Screengrab: Juana Sanchez Toma, of San Juan Cotzal, El Quiché, Guatemala. We interviewed her in her dirt-floor home about her experience as a victim of sexual violence committed by Army troops under Ríos Montt's command in Nebaj in 1982.
Photo: James Rodriguez, mimundo.org. An Ixil Mayan woman listens to Spanish-Ixil translation in the courtroom during the historic genocide trial against former de facto dictator Efrain Rios Montt and his head of Intelligence Jose Mauricio Rodriguez Sanchez. Both are accused of genocide and crimes against humanity committed against the Ixil Mayan people during their de facto reign from March 1982 to August 1983.
Here in Guatemala City, the trial of José Efraín Ríos Montt and José Mauricio Rodriguez Sanchez re-opened for the 25th session, moments ago. The trial began on March 19, and has stopped and started in fits and starts over the last month, as lawyers for the defense pursue tactics to delay (and, ultimately, stop) the proceedings. The Open Society Justice Initiative has a solid, easy-to-read analysis by
Jo-Marie Burt on where things stand (or more specifically, where they stood before doors opened 10 minutes ago).
Photo: James Rodriguez, a US-Mexican documentary photographer based in Guatemala since 2006, traveled to the State of Siege zone to document the conditions last week in Jalapa and Santa Rosa Guatemala.

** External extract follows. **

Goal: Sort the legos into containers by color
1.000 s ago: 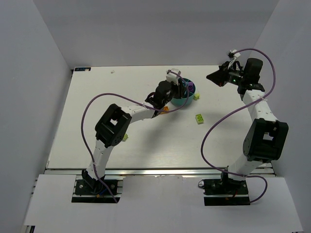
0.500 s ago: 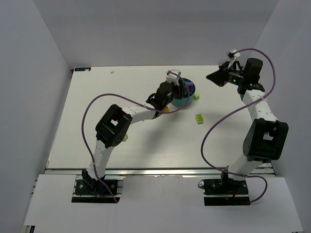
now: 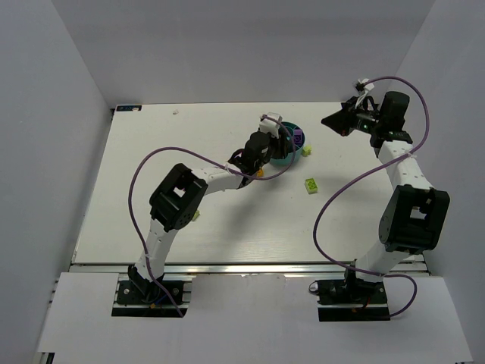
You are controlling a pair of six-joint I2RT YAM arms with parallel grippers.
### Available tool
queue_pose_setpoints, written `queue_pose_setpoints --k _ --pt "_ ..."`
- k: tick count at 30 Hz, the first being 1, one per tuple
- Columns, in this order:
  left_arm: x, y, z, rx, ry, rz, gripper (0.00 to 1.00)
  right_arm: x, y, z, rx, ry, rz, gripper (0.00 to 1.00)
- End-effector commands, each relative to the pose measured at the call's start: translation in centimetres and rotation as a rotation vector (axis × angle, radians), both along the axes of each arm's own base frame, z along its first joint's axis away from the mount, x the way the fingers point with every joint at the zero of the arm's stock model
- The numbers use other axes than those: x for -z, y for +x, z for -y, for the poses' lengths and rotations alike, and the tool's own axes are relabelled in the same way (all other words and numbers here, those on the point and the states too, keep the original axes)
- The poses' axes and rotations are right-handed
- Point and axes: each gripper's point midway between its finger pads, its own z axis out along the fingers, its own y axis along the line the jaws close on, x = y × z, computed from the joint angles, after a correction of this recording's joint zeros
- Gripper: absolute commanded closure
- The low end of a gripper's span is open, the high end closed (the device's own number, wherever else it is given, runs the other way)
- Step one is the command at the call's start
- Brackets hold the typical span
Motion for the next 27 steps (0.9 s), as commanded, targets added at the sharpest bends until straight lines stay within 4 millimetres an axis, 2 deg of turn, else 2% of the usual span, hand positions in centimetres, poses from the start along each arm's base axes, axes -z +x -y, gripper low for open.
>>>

I am publishing this post from inside the courtroom, which was less than half full today—there was much confusion over the last 48 hours about whether the trial could be suspended entirely. Rios Montt and Rodriguez Sanchez showed up this morning without attorney Garcia Gudiel, who literally called in sick. Judge Yassmin Barrios briefly responseded to an array of recent court rulings, said "There is no annulment of the trial," then suspended the trial for the day. She indicated to Rios Montt that if Gudiel remains unavailable, he may call back his previous defense team, who walked out of the courtroom in protest on Apr 19.
No one is entirely sure what will happen tomorrow.